6. Host Intrusion Prevention System (HIPS)
Host Intrusion Prevention System (HIPS) is a technology used by security software to detect malicious behaviour in a program. It involves monitoring each activity performed by a software on the system. It notifies the user about these activities, and presents him with options like Allow, Block, etc. for those activities.
7. Web Filtering and Application Control
Just like a database of malicious files called Signatures or Definitions, the antivirus companies also keep a database of malicious URLs or website addresses. This is used in the Web Filtering component of the antivirus product. The Web Filtering technology is used to protect the computer from the Internet-borne threats by blocking access to malicious websites, preventing malicious files from being downloaded, and by notifying the user about suspicious websites.
The Application Control. also called a Process Monitor in some programs, is used to monitor the activities of programs installed and running on the computer. This works like an advanced Task Manager, and gives you many advanced options to control the working of a program. This feature uses the malicious URL database to identify the malicious programs. For example, if a program on the computer is trying to communicate to a website or server whose address is mentioned in the malicious URL database, then that program is labelled a malware, and is blocked.

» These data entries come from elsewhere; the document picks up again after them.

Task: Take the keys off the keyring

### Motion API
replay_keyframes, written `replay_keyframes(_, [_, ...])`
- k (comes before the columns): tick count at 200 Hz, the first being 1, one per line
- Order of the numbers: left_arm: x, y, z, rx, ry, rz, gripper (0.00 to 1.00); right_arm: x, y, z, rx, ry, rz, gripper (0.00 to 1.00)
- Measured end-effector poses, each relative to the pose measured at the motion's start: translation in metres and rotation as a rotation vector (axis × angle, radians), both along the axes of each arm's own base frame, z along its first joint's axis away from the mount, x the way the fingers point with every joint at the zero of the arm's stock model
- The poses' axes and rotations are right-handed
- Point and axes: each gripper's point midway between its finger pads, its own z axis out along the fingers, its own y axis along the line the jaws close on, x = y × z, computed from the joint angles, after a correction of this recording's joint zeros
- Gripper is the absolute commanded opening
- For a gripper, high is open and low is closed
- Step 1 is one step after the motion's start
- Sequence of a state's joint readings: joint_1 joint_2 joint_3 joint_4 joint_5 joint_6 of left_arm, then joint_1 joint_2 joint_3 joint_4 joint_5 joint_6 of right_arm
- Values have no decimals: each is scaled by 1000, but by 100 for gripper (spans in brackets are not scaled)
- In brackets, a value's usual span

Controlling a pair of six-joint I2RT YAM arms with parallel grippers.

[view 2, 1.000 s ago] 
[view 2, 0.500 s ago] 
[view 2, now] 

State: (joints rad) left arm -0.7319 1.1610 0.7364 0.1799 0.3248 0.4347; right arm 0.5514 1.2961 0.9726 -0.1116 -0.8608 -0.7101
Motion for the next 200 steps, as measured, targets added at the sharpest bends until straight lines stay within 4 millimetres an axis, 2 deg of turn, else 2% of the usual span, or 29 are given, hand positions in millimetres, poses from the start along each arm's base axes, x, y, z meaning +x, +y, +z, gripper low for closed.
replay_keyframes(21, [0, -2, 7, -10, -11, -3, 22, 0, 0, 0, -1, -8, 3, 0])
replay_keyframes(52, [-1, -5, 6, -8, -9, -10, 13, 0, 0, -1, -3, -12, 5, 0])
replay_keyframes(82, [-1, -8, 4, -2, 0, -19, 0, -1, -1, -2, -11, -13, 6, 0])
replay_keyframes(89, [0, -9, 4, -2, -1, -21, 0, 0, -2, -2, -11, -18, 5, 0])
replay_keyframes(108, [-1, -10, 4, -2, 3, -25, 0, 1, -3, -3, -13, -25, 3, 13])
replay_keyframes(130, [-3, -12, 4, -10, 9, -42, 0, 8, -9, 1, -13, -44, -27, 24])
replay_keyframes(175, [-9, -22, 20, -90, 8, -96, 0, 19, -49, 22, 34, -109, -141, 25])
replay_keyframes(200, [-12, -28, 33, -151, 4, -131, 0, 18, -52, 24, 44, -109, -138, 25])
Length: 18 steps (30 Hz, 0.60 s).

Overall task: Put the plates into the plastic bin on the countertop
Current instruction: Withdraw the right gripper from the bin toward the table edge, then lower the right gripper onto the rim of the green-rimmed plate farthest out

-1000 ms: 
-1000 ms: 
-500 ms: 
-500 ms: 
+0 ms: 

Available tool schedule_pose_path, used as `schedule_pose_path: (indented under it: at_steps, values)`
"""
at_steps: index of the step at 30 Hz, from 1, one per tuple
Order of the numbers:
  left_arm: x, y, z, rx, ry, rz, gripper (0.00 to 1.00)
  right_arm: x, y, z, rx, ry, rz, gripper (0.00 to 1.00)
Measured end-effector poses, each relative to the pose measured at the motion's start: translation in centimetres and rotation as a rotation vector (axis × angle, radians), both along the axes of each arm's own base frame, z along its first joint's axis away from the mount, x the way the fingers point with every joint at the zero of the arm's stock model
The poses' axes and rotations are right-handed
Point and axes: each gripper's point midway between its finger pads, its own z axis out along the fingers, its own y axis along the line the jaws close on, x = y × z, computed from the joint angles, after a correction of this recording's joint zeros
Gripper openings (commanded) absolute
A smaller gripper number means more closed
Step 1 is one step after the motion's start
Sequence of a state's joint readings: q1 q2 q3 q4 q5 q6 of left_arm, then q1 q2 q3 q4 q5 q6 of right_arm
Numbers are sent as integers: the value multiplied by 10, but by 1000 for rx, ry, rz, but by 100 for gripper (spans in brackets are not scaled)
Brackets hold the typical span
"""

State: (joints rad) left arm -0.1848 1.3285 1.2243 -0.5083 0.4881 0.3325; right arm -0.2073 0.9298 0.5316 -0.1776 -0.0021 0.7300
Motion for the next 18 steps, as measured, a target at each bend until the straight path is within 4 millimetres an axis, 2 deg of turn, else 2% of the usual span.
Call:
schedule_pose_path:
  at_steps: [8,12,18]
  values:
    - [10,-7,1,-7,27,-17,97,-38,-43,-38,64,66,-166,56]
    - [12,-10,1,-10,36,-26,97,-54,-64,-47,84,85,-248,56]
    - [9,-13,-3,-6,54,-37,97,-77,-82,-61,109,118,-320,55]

8. Web Browser Extensions/Add-ons/BHOs
In case of most of the users, most of the time spent on the computer is the time spent on a web browser. A Web browser is used to browse the Web or the Internet, the most common place of getting malware on the computers. So, it makes sense to make a product that is made only for the web browsers. Different web browsers have different names like Extensions, Add-ons, Plug-ins, Browser Helper Objects (BHO), etc.
9. Custom Domain Name System (DNS) Servers
Some Internet Service Providers (ISP) inject ads into their networks. You cannot always block these types of ad networks using the ad-blocker extensions. This is because the ISPs usually use the local ad networks to inject ads. The ad-blockers may not be aware of these companies yet.
These ads and potential can be blocked by blocking the main domain and all of the connected subdomains. One way of doing it by using the Hosts file. A user to edit the Hosts file to block such as networks, or use a custom Hosts file. A better option would be using third-party DNS service. Some antivirus companies provide security-focused DNS service that automatically blocks malicious and other unsuitable categories of websites.
10. Firewall (available in Security Suites)
A Firewall monitors the networks connections in real-time, and notifies the computer user about all of the incoming and outgoing network connections. It blocks malicious traffic, and prevents malicious applications from connecting to the Internet, and sending sensitive user data to the hackers. It also protects the computer from unauthorized remote access attempts by automatically terminating such connections. Another way a firewall protects the computer is by hiding the open ports from port scans to prevent any potential hacker attacks on the computer.
Other methods used by computer security programs used to keep your PC secure and prevent any malware infections or hacker attacks.
The following three are not detection but malware prevention techniques.
- Sandboxed Applications – Run unsigned, unknown, and suspicious applications in a Sandbox, an isolated virtual environment.
- Application Whitelisting – Run only those applications that are definitely clean.
- System Rollback – In case of a malware on the system, rollback to a previously created system snapshot. It’s like an advanced version of System Restore.
These are some of the techniques used by the computer security software to keep the computer protected against malware and attacks.